U.S. officials said Richard Holbrooke, the architect of the October cease-fire in Kosova, may make a return visit to Yugoslavia in the coming days. Holbrooke, slated to become the U.S. ambassador to the United Nations, has a long track record in dealing with Milosevic, dating from the Dayton peace talks on Bosnia in 1995.

As many as 400,000 people have been driven from their homes since fighting began in Kosova more than a year ago, the U.N. refugee agency said Wednesday. Sixty thousand have fled in the past 10 weeks alone.

"Particularly alarming for us is the fact that this is supposed to be a cease-fire," said Paula Ghedini, spokeswoman for the U.N. High Commissioner for Refugees Belgrade Office.

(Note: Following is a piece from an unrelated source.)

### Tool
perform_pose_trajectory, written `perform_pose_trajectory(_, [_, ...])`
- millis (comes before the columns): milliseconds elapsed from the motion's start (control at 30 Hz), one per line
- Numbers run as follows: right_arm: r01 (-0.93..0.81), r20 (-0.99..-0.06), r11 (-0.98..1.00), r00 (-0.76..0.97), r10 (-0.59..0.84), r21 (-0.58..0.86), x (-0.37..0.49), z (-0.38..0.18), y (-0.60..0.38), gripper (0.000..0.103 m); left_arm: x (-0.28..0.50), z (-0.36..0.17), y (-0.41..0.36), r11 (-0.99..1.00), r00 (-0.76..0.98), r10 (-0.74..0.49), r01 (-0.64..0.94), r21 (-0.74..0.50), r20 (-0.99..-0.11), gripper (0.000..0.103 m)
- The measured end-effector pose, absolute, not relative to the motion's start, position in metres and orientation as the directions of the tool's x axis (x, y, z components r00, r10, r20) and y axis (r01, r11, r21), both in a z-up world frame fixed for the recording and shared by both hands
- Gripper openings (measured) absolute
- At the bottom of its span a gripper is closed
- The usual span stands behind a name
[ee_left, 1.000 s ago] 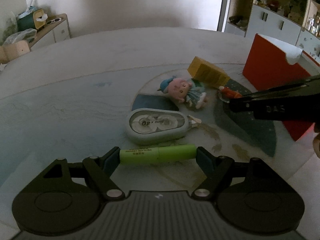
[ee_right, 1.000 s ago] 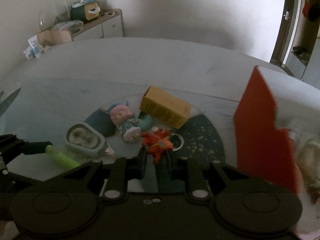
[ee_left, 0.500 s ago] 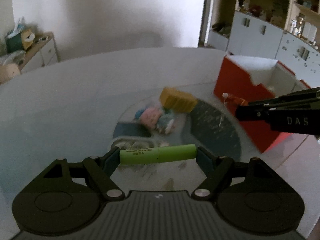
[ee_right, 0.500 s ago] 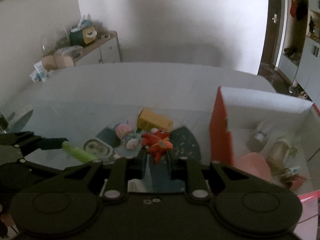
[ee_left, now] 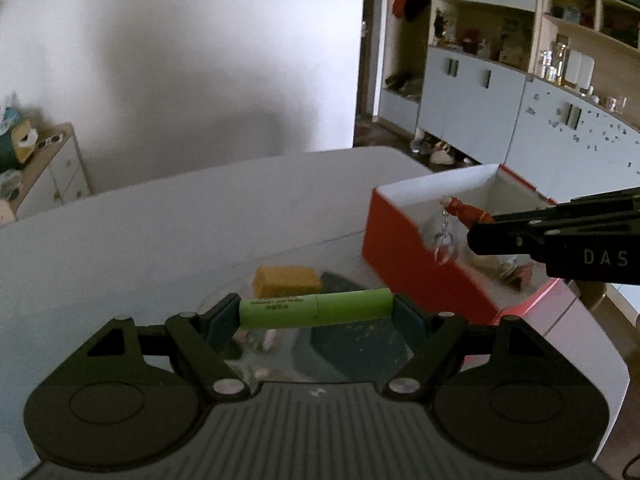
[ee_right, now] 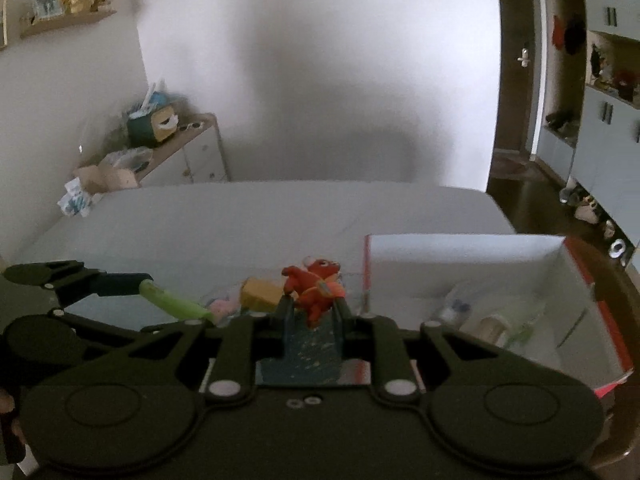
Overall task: Organize rigid objects
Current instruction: 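Carry the green battery and red figure with both tools into the red box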
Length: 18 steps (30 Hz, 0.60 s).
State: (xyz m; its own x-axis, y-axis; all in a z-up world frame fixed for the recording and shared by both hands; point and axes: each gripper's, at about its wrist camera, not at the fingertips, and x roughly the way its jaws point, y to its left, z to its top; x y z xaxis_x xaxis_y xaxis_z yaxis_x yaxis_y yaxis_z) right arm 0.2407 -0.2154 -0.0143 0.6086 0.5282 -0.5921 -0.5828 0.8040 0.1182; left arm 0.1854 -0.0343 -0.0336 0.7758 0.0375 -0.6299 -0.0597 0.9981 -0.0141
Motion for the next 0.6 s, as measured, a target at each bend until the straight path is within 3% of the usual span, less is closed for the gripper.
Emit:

"But the level of displacement we are seeing now as well as military activities are the highest since last October," she said.

Ghedini said Serbs and KLA guerrillas were using similar tactics to spread fear in the population, which is overwhelmingly ethnic Albanian, in the run-up to a new international peace deadline later this month. Serbs and Kosova Albanian negotiators are scheduled to meet for new talks in France on March 15.

Aid pours into Kosova

Taking advantage of a lull in the tank and artillery fire that has pounded the hills of southern Kosova in the past several days, humanitarian agencies sent food, blankets, mattresses and medicine to help an estimated 4,000 people who have fled their homes.

U.N. refugee agency spokesman Fernando del Mundo said many refugees had crossed the border into Macedonia or found shelter in Kosova, but several hundred remained stuck on cold mountain slopes.

Yugoslav forces refrained from attacking rebels Wednesday but sent a convoy of armored vehicles through the border area in a show of strength.

Infantry fighting vehicles and trucks loaded with troops and heavy weapons rumbled through the border zone before returning to base at Urosevac, halfway between the provincial capital of Pristina and the main Macedonia-Kosova border crossing.

International monitors said the Yugoslav army has deployed six times the number of troops allowed under an October agreement with NATO, which has threatened airstrikes unless Belgrade stops its crackdown against ethnic Albanians.

Belgrade says the deployment is a response to provocations by the Kosova Liberation Army, which has not signed the October truce but has pledged restraint.

Yugoslavia's information minister accused Kosova Albanians of exaggerating the numbers of refugees to "stage a humanitarian catastrophe."

"The (Yugoslav) army has no reason to fire on villages," said Milan Komnenic, adding that government troops were fighting only KLA guerrillas.